Leur analyse a mis en évidence des groupes biologiques distincts, ce qui suggère que la maladie de Parkinson devrait être considérée davantage comme un ensemble de troubles apparentés plutôt que comme un syndrome unique.

« Les médecins et les patients voient surtout les symptômes, et ceux-ci se ressemblent fortement », explique M. Verstreken. « Mais si l’on examine ce qui se passe au niveau moléculaire, on observe des sous-catégories distinctes. Et c’est crucial, car il n’existe en réalité pas de médicament unique capable de traiter toutes les formes de la maladie de Parkinson. »

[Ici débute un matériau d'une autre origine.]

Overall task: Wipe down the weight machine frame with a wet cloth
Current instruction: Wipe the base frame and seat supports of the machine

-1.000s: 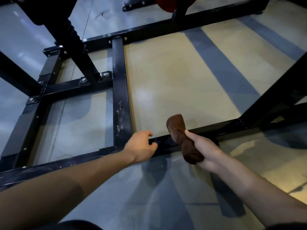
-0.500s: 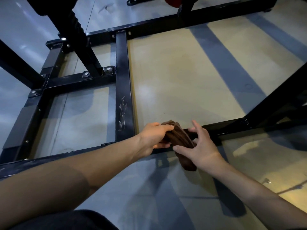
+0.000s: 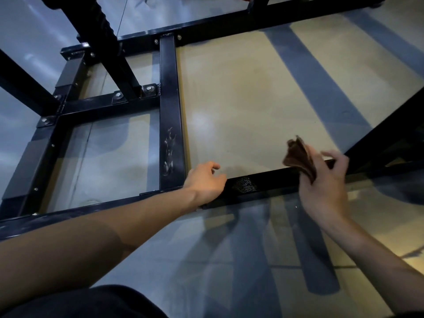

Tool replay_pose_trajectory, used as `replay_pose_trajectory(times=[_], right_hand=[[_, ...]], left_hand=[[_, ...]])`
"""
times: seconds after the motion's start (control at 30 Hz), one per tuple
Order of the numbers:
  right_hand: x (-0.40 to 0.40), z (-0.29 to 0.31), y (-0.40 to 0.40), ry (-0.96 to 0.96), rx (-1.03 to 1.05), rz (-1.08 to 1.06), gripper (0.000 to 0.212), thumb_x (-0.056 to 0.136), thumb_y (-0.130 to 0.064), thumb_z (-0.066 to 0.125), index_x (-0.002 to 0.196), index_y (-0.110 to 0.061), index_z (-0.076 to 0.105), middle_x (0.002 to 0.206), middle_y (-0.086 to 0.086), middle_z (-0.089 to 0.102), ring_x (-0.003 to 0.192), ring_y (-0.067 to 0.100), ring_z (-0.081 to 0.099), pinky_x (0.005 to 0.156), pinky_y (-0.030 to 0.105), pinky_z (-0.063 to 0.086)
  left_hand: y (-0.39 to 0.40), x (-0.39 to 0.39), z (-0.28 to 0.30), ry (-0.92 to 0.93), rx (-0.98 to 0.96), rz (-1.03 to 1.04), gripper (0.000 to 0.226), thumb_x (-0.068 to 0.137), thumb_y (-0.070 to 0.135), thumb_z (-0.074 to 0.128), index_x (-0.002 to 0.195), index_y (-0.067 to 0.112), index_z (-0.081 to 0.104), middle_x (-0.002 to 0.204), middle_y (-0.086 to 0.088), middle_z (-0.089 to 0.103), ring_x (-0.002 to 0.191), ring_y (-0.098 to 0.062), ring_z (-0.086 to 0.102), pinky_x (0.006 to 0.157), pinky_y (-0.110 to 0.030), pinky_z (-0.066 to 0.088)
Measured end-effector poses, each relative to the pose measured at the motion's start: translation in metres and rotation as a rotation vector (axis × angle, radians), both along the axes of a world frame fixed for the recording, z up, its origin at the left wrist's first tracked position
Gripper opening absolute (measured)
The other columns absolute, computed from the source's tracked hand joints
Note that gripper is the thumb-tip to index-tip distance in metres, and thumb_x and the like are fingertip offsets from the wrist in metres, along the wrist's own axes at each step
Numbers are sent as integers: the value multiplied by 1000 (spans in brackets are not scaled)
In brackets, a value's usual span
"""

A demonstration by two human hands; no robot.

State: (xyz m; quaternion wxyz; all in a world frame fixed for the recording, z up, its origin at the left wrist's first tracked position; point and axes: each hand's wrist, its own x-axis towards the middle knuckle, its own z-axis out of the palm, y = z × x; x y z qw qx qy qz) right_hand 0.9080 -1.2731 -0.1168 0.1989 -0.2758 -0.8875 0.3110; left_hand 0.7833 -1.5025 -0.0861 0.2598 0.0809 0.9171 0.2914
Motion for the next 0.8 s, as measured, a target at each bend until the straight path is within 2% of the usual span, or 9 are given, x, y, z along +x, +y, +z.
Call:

Ces résultats s’inscrivent dans la continuité de recherches antérieures menées par le VIB et l’université bruxelloise VUB sur la technologie des nanocorps, qui permet de cibler spécifiquement les protéines défectueuses liées à la maladie de Parkinson. Dans le cadre de ces recherches, de petits fragments d’anticorps ont été développés pour stabiliser et activer l’enzyme glucocérébrosidase (GCase), y compris dans ses variantes défectueuses.

Ensemble, ces deux axes de recherche renforcent les perspectives de la médecine personnalisée. En cartographiant les sous-types biologiques de la maladie et en développant de nouvelles thérapies moléculaires, les chercheurs espèrent mieux adapter les traitements à chaque patient.

Bien que ces deux études en soient encore au stade préclinique, les scientifiques constatent des progrès évidents. La combinaison d’une classification des maladies guidée par l’IA et de thérapies biotechnologiques ciblées est considérée comme une étape importante vers la médecine de précision dans le domaine de la maladie de Parkinson.